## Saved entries
▬▬▬

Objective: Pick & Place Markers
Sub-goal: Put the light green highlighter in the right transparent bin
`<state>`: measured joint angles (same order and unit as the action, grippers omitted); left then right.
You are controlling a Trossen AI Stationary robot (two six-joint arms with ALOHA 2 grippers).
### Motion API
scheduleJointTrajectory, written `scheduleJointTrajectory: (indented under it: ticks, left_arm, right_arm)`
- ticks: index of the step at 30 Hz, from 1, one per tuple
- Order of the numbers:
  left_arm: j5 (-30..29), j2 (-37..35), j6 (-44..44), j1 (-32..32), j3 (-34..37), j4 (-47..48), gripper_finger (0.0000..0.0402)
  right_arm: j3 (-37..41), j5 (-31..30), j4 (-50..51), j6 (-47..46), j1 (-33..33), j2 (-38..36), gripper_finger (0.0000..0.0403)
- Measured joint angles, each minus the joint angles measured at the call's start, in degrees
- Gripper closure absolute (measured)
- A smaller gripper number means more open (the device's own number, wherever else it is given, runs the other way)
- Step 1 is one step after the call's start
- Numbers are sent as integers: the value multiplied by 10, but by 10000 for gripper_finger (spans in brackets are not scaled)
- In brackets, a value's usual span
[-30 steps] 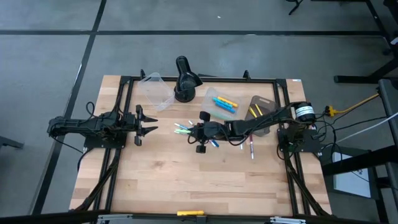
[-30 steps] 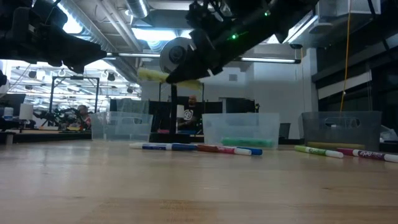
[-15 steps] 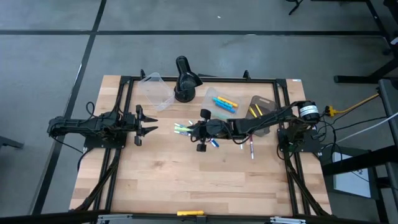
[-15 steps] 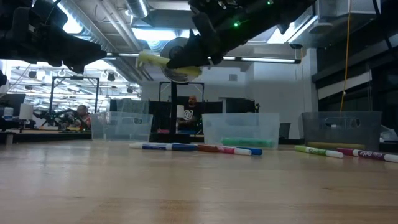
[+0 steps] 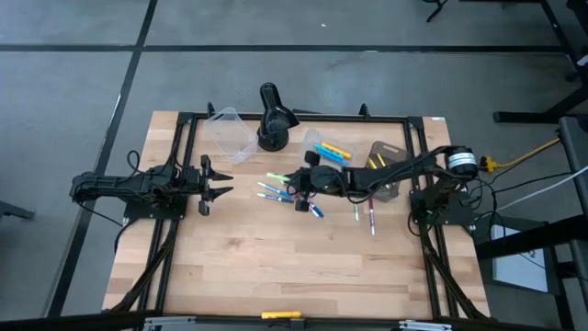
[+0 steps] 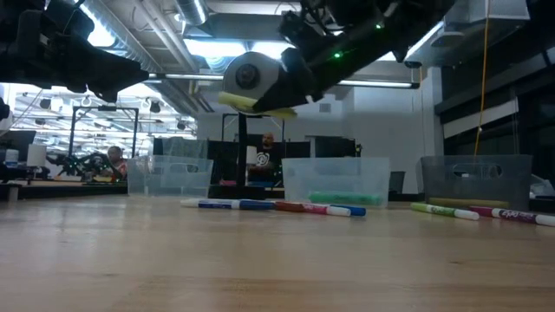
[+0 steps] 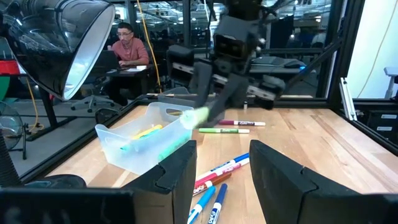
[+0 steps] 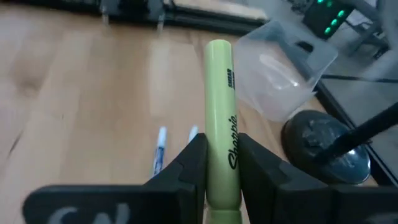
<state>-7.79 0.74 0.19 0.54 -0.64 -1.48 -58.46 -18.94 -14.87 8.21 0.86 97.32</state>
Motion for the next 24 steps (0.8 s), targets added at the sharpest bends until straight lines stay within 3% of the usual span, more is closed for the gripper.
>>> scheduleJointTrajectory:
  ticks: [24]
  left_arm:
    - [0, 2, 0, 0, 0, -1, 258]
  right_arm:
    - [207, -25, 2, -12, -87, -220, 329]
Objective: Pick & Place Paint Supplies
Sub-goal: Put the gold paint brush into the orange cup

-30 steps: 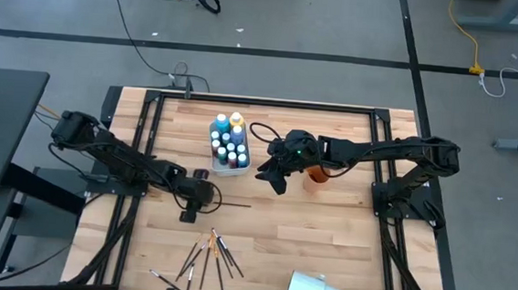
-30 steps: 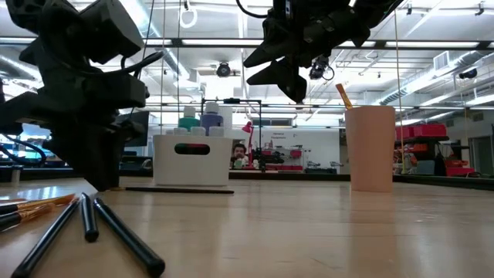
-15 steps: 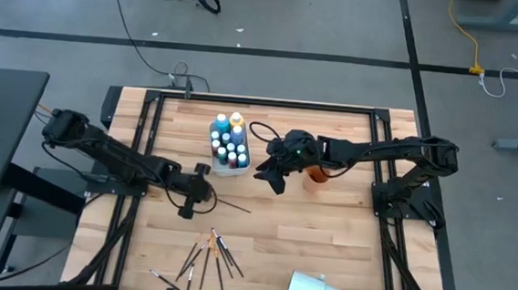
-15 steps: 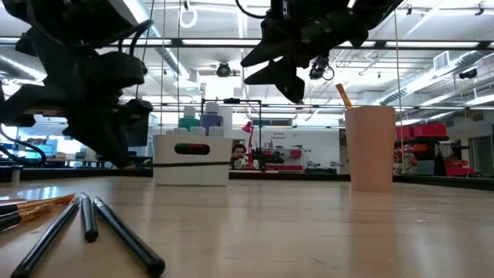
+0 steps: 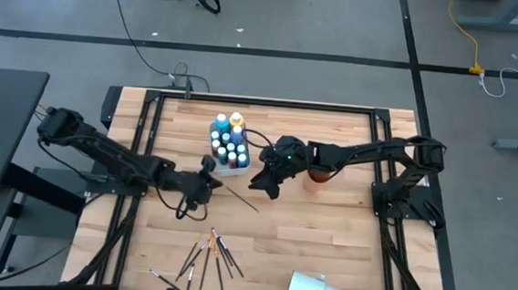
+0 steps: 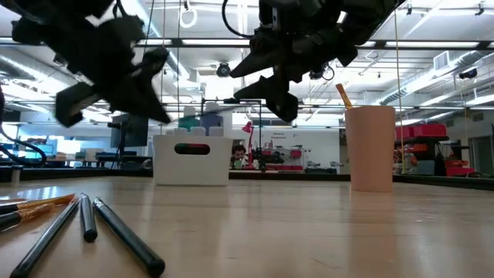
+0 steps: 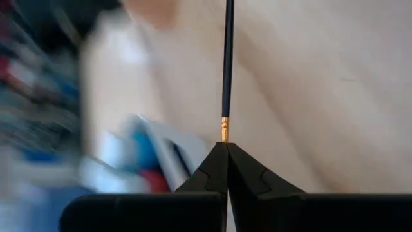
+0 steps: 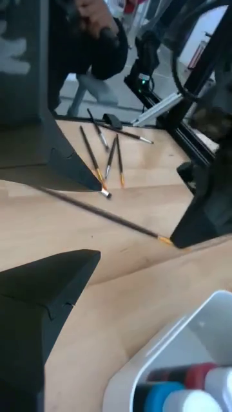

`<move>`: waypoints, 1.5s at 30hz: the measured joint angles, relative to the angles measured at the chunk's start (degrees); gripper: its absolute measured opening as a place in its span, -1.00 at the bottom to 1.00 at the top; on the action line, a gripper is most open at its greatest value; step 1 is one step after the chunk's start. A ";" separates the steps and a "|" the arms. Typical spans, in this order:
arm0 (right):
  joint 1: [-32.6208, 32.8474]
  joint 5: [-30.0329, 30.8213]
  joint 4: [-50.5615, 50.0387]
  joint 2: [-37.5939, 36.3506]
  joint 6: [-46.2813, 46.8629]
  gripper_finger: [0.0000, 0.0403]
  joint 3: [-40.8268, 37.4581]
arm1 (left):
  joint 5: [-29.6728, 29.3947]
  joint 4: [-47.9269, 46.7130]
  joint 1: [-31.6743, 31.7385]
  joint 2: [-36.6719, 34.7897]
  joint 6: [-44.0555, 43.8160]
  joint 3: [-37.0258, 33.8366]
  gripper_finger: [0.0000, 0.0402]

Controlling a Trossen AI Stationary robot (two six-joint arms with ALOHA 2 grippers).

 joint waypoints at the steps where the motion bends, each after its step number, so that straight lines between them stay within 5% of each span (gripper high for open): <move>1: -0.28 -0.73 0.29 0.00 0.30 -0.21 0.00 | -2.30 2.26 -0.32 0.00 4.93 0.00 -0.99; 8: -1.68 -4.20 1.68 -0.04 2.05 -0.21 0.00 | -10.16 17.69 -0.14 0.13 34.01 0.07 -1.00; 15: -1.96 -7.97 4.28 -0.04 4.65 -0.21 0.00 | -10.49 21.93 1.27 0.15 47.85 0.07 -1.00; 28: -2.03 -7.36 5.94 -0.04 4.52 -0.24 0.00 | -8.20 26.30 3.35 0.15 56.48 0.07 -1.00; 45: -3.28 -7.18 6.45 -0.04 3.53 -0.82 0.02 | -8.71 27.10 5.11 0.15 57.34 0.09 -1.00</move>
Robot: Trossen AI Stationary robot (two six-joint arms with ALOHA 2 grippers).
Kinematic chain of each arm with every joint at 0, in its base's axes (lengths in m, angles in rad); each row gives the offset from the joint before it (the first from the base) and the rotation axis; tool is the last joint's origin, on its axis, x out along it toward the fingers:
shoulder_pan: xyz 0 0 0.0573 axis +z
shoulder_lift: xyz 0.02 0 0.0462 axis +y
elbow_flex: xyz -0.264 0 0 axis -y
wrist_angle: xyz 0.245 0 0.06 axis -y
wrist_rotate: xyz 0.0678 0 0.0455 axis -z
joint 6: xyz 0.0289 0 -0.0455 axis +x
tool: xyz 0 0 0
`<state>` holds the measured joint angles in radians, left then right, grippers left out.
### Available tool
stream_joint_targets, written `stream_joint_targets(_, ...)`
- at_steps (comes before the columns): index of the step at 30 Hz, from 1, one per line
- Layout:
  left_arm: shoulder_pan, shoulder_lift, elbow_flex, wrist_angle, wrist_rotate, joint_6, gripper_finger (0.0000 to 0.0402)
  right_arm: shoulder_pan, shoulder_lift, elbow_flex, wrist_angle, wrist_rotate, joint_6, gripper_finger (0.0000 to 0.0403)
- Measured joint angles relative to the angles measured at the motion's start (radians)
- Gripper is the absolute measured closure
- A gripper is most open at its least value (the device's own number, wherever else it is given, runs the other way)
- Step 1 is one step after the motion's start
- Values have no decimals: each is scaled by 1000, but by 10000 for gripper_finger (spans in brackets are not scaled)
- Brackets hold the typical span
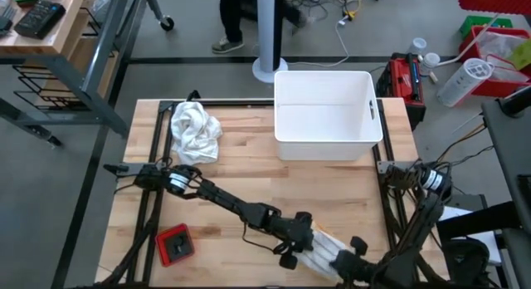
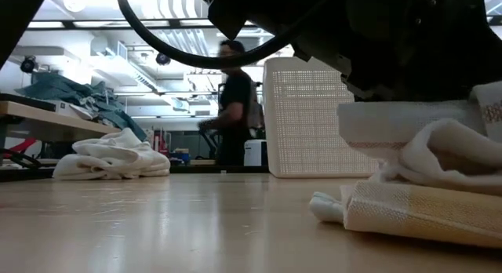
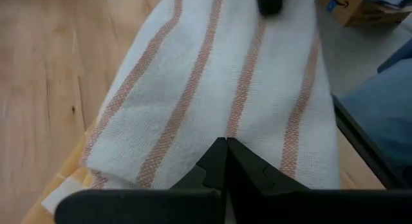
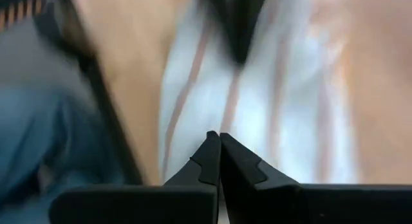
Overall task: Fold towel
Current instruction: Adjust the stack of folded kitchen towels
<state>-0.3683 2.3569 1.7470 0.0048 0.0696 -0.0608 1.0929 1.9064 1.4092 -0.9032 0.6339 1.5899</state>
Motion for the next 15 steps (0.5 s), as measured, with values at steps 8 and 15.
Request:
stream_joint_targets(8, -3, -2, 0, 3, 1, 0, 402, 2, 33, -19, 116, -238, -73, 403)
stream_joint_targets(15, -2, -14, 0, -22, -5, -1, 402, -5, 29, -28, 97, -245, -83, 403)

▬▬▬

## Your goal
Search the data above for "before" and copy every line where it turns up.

## Answer for this exercise
Kinematic chain of each arm with every joint at 0, in its base's axes (lengths in m, angles in rad); each row gives the offset from the joint before it (the first from the base) and the rotation axis; tool is the last joint's origin, on its axis, x out along it toward the fingers:
- at_steps (comes before the columns): index of the step at 30 Hz, from 1, one per line

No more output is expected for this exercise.